# Protein Chart / Information



## Randy (May 6, 2004)

One of my biggest difficulties is trying to get enough protein intake in on a daily basis...  

I found this chart that helps a bit.   Anybody else have any good information or resources, please post.  

Protein Chart


----------



## Randy (May 6, 2004)

Protein Biological Value (BV) and what it means.

Protein Biological Value (BV) 



Whey comes out on top


----------



## Randy (May 6, 2004)

Did you know that 1 cup of milk is equal to almost 10 grams of protein..   Important to keep this in mind when mixing your shakes.


----------



## Randy (May 6, 2004)

Here is a more detailed protein chart amongst other things..

Protein Chart (Detailed)


----------



## Randy (May 6, 2004)

Ok I'm done now


----------



## maniclion (May 6, 2004)

cal   p   f   srvng
4% Cottage Cheese 109  13  5  1/2 cup  
2% Cottage Cheese 102  16  2  1/2 cup  
1% Cottage Cheese 82    14  1  1/2 cup 

I can't understand how there is such a big dif. btwn these 3 in proteins.


----------



## Randy (May 6, 2004)

Not sure Manic, but doesn't seem to be to much of a difference (1-3 grams)   

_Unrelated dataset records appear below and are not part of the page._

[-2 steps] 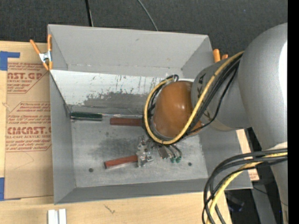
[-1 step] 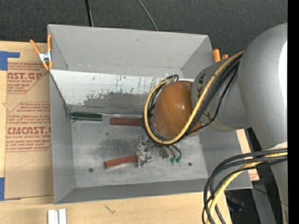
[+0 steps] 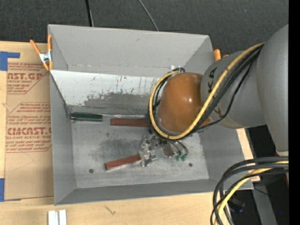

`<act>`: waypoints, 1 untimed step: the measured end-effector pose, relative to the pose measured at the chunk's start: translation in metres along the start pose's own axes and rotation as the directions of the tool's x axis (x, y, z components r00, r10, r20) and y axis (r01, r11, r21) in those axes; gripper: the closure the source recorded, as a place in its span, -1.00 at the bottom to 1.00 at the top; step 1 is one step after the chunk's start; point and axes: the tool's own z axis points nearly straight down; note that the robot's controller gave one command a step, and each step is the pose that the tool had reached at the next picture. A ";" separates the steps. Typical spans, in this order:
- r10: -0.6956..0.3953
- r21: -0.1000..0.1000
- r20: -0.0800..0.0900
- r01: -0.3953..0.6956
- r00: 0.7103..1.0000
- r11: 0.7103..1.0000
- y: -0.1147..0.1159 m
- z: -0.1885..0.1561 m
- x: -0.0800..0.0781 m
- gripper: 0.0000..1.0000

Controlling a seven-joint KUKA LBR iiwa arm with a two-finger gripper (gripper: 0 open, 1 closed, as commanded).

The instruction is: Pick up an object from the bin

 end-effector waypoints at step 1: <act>0.011 0.000 0.015 -0.011 1.000 1.000 0.006 -0.007 -0.025 1.00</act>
Offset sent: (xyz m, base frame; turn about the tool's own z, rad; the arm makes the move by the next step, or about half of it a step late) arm -0.0087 -0.0155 0.1691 -0.0281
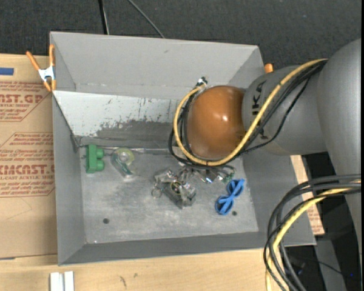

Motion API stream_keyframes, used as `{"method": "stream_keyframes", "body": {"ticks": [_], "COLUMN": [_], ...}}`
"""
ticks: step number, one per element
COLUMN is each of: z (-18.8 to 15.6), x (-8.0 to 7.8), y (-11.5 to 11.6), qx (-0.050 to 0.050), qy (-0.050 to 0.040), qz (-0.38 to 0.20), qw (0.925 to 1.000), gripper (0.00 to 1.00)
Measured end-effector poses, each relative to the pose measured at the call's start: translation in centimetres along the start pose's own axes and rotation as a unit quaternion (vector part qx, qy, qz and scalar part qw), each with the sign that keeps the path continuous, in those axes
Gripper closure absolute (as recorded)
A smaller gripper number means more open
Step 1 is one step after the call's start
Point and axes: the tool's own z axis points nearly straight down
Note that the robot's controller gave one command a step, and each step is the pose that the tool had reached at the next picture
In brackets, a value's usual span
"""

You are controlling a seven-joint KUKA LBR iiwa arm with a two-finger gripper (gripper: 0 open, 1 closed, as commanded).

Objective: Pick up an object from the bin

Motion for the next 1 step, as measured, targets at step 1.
{"method": "stream_keyframes", "body": {"ticks": [1], "z": [-15.73], "x": [-1.37], "y": [-0.45], "qx": [0.003], "qy": [-0.0033], "qz": [-0.018], "qw": [0.9998], "gripper": [1.0]}}
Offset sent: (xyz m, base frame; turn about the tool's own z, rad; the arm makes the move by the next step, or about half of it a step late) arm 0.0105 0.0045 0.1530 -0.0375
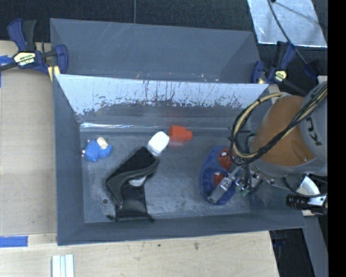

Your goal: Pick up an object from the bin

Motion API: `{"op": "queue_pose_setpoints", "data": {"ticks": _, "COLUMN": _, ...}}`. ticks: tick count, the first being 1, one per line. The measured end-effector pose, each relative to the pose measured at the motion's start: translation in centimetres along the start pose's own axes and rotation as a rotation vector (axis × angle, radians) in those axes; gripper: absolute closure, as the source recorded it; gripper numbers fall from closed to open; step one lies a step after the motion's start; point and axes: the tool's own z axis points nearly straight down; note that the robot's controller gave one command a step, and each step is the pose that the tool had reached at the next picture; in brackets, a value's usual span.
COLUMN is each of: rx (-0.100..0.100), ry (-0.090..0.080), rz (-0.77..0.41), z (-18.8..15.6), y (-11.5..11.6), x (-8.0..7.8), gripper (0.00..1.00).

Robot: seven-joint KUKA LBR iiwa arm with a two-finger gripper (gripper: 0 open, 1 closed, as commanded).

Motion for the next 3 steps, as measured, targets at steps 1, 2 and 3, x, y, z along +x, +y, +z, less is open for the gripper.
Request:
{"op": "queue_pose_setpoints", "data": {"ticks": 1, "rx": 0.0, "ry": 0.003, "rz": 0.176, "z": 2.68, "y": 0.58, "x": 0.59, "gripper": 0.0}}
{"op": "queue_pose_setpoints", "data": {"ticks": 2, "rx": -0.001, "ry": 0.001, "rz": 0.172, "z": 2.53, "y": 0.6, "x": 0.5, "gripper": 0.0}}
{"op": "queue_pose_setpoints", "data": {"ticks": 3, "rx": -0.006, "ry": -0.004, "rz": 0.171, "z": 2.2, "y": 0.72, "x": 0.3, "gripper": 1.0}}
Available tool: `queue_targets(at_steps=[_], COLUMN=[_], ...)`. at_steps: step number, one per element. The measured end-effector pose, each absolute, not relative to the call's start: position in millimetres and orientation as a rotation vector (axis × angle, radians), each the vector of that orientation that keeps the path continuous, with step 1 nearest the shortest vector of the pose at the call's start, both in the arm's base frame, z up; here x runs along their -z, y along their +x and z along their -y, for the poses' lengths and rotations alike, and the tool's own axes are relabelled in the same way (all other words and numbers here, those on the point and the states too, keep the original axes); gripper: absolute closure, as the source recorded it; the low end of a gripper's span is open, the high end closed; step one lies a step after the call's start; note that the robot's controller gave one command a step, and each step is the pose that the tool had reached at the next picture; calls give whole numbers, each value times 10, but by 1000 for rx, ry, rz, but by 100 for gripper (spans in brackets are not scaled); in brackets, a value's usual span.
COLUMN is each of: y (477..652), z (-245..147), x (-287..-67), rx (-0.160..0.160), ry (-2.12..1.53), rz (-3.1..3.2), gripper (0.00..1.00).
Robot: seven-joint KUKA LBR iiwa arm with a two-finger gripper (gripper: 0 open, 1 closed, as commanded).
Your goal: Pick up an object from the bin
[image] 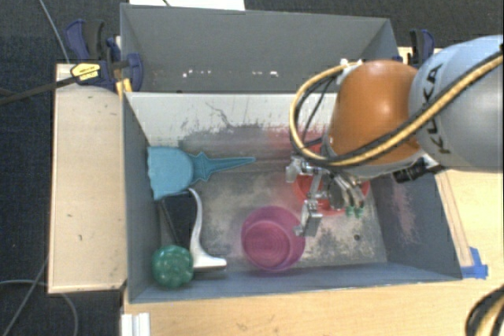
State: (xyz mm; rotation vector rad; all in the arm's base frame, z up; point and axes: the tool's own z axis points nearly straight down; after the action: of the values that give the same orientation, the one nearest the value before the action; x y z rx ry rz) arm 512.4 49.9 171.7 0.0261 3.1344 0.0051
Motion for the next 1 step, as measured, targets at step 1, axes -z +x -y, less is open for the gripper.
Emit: queue_targets(at_steps=[1], y=[5432], z=[-770], x=[-936], rx=[-4], ry=[-504], rz=[-3093], gripper=[100])
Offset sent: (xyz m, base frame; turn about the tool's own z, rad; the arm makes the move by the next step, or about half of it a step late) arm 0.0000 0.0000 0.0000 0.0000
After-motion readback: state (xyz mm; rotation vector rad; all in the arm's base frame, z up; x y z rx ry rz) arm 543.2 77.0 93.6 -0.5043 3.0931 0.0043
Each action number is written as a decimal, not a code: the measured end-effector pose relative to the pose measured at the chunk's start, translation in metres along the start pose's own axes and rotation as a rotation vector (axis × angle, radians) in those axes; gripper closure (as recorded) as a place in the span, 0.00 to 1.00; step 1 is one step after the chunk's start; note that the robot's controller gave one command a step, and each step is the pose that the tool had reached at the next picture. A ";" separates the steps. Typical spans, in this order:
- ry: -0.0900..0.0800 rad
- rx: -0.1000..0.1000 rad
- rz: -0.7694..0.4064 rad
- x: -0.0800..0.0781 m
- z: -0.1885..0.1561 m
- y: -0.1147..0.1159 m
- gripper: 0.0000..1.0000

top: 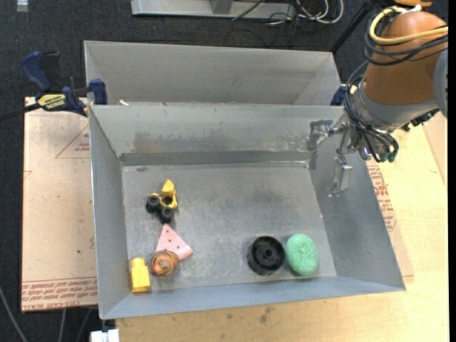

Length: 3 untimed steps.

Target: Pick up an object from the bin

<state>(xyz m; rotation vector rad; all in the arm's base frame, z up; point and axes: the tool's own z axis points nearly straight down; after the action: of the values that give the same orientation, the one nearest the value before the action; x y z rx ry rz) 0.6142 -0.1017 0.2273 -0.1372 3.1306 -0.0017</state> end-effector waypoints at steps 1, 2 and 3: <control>0.003 -0.001 -0.055 0.019 0.056 -0.003 0.00; 0.007 -0.003 -0.185 0.027 0.083 -0.011 0.00; 0.004 -0.003 -0.406 0.059 0.119 -0.003 0.00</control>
Offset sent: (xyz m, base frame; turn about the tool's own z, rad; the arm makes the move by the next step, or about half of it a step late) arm -0.0293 -0.0193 -0.0924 -0.2265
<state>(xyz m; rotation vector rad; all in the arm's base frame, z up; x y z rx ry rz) 0.5569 -0.1101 0.1076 -0.7669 3.0430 0.0000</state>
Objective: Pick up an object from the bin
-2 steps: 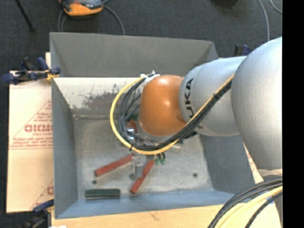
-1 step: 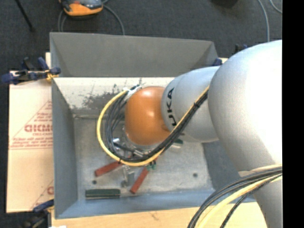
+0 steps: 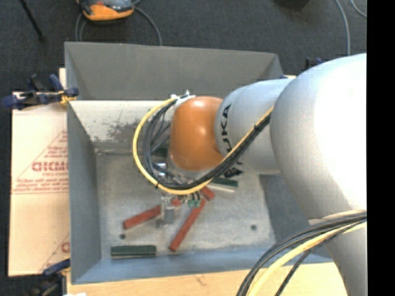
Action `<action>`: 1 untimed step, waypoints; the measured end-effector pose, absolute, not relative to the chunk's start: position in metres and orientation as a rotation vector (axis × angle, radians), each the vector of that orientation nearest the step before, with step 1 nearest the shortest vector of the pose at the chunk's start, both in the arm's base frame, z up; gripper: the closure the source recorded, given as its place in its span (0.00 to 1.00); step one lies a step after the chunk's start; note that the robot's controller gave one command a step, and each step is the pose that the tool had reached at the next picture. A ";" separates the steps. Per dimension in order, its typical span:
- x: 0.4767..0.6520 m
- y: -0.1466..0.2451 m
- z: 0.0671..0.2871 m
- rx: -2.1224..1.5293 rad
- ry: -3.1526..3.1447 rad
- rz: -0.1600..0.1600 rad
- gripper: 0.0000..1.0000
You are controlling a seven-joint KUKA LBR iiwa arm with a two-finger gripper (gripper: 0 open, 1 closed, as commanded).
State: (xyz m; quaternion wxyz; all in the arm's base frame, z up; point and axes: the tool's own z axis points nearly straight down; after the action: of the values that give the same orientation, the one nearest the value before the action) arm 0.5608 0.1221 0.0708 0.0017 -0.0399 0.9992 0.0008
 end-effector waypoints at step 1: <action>0.554 0.128 0.070 -0.117 3.136 -0.001 0.00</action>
Offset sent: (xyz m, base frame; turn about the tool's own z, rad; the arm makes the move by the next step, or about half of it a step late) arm 0.0191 -0.0430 -0.0008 -0.0781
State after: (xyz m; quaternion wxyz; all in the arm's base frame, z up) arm 0.5539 0.1282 0.0701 0.0016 -0.0373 0.9993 -0.0003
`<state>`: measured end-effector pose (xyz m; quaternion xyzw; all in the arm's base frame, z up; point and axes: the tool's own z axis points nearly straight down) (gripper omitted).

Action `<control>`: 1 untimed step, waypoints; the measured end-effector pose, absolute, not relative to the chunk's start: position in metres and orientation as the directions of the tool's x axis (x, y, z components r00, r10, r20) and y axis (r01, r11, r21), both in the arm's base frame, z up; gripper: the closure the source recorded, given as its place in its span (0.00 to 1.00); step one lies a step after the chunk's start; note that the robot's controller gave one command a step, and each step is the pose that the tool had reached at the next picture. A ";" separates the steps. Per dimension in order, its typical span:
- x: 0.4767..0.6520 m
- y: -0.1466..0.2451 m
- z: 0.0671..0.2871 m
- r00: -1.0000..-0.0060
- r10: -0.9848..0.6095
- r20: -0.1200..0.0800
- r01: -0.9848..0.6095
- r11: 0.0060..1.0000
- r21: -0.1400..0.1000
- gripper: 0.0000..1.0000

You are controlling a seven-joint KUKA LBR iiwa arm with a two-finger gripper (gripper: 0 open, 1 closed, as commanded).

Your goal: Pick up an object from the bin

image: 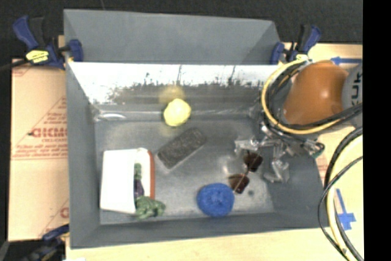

I used to like cottage cheese, but for some reason all of a sudden I acquired a strong dislike to the stuff.... <blahhhhhhhh>.   Wish I liked it though.  It is the perfect slow protein for taking before you go to bed at night.   It is stuff like this that stays with your body much longer than the fast proteins.   I have a body builder friend who is in the process of releasing a product that is supposed to give you the maximum nightime protein intake.  Not sure if it is out yet.


----------



## DeadBolt (May 6, 2004)

> _*Originally posted by Randy *_
> Did you know that 1 cup of milk is equal to almost 10 grams of protein..   Important to keep this in mind when mixing your shakes.



Fine for a bulk but on a cut the sugars kill ya, gotta think of those to heh.


----------



## Randy (May 6, 2004)

Good point Deadbolt...

Also here is a different spin on things regarding protein and nutrician... I talked to a doctor who studied body building most of his life. He tells me that as far as protein goes... Most body builders take way to much protein.  He believes that you only need like half of your body weight in protein grams (1 gram to 1 kilo or something like that) .  He says that most get more than their fill in protein just by the food they eat.   Well I know that he knows much more about this than I do being a doctor.  Even if it is adviseable to take 1 gram of protein to 1 gram of body weight, most fail to add all the other protein that they are getting and can easily take to much.  I am hearing more and more about the dangers of taking to much protein and the bad things it does to your body.  All the excess protein that is not absorbed gets stored in your bones and leaves excess calcium deposits (Well something like that off the top of my head).

The kind of food you eat is also very important.  This doctor believes firmly in eating nothing but organic foods.  He also says that the eggs you eat should all be from free form chickens.  Chickens that eat bugs and are around roosters.  He reports that the yokes on these eggs will not raise the bad cholestrol levels much if any.  He says that there is a huge difference in comparison to the garbage you buy in your local grocery stores.  He has witnessed tests done to prove this.  My comment was that it was very expensive to buy nothing but organic foods.  His reply was that if you skimp on things, do it by buying your clothes at goodwill or buying used cars, but to not skimp on the quality of your food.   Now he did make some strong points.


----------



## DeadBolt (May 6, 2004)

To much protein is bad, yes thats true.  But you need quality protein over general protein.  You get protein from your grains and oats and all that good stuff but they do not do the same thing quality protein from meats, whey, and eggs do for ya.  I read this once when I first joined these boards but I forget which topic it was under.  I hope someone could come in here and put all the scientific stuff behind my thoughts.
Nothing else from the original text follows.